● **Problem**
A single number is wanted: how many lines of the data below include the string "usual"?

::: Provided material

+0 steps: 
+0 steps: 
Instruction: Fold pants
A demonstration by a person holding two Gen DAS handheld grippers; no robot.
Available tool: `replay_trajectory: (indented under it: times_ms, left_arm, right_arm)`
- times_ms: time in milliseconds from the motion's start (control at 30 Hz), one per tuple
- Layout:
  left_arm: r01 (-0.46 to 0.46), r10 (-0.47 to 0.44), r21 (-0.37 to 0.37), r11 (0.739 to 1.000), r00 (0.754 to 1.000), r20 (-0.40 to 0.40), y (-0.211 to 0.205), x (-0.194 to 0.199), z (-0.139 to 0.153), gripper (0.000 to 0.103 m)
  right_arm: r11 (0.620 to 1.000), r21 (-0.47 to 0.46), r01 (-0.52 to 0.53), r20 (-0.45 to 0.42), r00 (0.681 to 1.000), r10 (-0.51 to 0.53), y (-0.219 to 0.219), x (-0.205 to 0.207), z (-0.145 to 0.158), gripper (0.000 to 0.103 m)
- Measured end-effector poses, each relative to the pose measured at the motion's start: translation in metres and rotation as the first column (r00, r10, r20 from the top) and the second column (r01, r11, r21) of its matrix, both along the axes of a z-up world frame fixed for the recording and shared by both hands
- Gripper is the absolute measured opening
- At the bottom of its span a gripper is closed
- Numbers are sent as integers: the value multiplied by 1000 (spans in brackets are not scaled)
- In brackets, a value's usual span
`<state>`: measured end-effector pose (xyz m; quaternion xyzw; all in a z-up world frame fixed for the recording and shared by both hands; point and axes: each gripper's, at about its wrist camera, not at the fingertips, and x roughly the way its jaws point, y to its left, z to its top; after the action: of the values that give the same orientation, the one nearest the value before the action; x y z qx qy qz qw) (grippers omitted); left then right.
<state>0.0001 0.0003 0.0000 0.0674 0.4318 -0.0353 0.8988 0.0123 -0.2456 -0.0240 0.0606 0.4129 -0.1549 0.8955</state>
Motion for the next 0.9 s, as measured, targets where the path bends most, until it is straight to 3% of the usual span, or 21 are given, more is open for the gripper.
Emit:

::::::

● **Response to this exercise**
2